On parle ici en effet de miettes. L’objectif de l’Organisation mondiale de la santé est qu’au moins 70 % de la population mondiale soit vaccinée d’ici un an. Pour atteindre cet objectif, il faudra 11 milliards de vaccins. Le secrétaire général des Nations unies, Antonio Guterres, a averti que, si les populations des pays en développement n’étaient pas rapidement vaccinées, le virus risquait de continuer à muter et devenir résistant aux nouveaux vaccins. « Cela ne suffit pas », a-t-il déclaré à propos du plan du G7. « Ce qu’il faut maintenant, c’est un plan de vaccination mondial. Nous devons agir avec logique, conscients de l’urgence et avec les priorités d’une économie de guerre. Nous en sommes très loin ».

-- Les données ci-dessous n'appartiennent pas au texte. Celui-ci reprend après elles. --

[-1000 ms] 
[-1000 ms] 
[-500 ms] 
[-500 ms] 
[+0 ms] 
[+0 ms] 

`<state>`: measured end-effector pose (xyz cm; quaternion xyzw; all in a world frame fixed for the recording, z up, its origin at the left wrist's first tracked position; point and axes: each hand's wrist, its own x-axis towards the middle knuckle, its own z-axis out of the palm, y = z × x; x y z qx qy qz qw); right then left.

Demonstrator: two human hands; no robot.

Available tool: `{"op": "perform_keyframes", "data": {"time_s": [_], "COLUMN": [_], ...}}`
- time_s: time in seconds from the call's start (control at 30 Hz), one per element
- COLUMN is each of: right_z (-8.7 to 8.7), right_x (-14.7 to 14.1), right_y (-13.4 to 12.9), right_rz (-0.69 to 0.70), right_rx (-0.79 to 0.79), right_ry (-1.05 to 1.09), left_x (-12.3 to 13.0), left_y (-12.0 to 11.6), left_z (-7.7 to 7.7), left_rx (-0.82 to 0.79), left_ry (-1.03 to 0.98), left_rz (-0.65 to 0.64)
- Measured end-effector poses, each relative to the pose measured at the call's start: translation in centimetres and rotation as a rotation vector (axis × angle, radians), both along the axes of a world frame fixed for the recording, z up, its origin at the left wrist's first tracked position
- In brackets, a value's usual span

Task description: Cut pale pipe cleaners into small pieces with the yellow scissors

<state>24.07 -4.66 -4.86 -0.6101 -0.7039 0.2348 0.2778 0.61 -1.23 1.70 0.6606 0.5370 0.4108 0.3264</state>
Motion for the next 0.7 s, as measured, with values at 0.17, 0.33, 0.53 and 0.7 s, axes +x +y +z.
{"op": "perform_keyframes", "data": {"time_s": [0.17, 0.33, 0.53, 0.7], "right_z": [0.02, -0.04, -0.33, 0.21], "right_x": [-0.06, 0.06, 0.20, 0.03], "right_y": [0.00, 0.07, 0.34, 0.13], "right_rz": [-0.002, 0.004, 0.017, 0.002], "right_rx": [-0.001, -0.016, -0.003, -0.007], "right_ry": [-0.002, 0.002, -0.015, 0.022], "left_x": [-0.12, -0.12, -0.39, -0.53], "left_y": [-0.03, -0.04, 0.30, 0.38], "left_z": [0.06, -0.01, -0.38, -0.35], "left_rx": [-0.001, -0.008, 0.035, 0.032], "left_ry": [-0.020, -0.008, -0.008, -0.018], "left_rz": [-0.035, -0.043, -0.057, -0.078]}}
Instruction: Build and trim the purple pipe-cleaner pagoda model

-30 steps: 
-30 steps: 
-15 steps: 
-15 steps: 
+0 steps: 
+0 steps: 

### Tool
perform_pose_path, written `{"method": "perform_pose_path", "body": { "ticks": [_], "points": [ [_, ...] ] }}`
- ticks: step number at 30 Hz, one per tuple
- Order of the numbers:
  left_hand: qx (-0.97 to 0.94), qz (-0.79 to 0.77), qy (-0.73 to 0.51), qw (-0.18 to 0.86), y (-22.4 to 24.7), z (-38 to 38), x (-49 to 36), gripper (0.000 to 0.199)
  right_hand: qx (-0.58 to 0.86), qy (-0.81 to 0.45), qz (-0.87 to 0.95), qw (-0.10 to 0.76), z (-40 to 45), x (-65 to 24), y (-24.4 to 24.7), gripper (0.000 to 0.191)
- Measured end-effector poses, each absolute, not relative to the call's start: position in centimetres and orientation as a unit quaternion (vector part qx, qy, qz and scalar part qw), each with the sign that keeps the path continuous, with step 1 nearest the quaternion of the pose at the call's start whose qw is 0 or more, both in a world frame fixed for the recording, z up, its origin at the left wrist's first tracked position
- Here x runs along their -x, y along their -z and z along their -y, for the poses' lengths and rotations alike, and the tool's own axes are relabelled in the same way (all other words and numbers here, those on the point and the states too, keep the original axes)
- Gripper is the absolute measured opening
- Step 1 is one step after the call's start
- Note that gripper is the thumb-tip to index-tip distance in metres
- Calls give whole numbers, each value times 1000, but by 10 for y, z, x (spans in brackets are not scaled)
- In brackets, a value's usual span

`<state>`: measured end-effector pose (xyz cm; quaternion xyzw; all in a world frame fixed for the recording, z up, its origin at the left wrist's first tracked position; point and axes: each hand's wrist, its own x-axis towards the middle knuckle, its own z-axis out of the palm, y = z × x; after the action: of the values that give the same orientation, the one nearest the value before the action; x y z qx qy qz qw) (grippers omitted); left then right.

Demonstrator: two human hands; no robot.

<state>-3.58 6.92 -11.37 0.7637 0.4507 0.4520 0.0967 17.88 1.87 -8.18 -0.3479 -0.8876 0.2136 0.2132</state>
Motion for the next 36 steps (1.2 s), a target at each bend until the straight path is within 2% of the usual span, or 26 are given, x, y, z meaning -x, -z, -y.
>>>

À peine 38 milliards de dollars sont nécessaires pour vacciner suffisamment rapidement les populations des pays pauvres cette année. Mais même ça, ça ne marche pas. À ce stade, la moitié de ce montant seulement a été débloquée. Cela représente à peine 0,3 % des 5 600 milliards de dollars que les pays riches ont injectés dans leurs économies en réponse au COVID-19.
Les vraies motivations
Si les pays du G7 n’offrent pas par altruisme ce milliard de vaccins pour les personnes les plus pauvres de la planète, pourquoi le font-ils alors ?
Tout d’abord, c’est un excellent moyen de faire diversion en balayant sous le tapis le débat fondamental et important sur les brevets. En l’état, les géants pharmaceutiques n’ont aucune raison de s’inquiéter ; ils peuvent continuer à faire de l’argent sans être dérangés.
La deuxième motivation est de nature géopolitique. L’Occident voit d’un très mauvais œil la Chine prendre largement la main dans la distribution de vaccins. Saviez-vous qu’au moins 70 pays ou régions ont approuvé les vaccins chinois ou signé des accords pour recevoir des vaccins de Chine ? « La Chine sera un partenaire extrêmement important à long terme », a déclaré Richard Hatchett, PDG de la Coalition for Epidemic Preparedness Innovations, l’un des groupes qui gèrent le programme des Nations unies pour la diffusion des vaccins dans le tiers-monde.
On peut dire la même chose de la Russie. Plus de 30 pays ont accepté d’acheter ou de produire Sputnik V, le vaccin russe. Le grand geste de bienfaisance du G7 doit servir à contrecarrer cette « diplomatie de la vaccination ».
Quoi qu’il en soit, Gordon Brown, ex-premier ministre britannique, qualifie l’ensemble du plan d’« échec catastrophique » à l’heure où son pays accueille le G7. « Le sommet était une occasion en or d’éviter d’innombrables morts. L’histoire jugera sévèrement l’échec du monde riche. »
Tout compte fait, les grandes promesses des dirigeants du G7 en matière de vaccins pourraient bien s’avérer être la farce de l’année.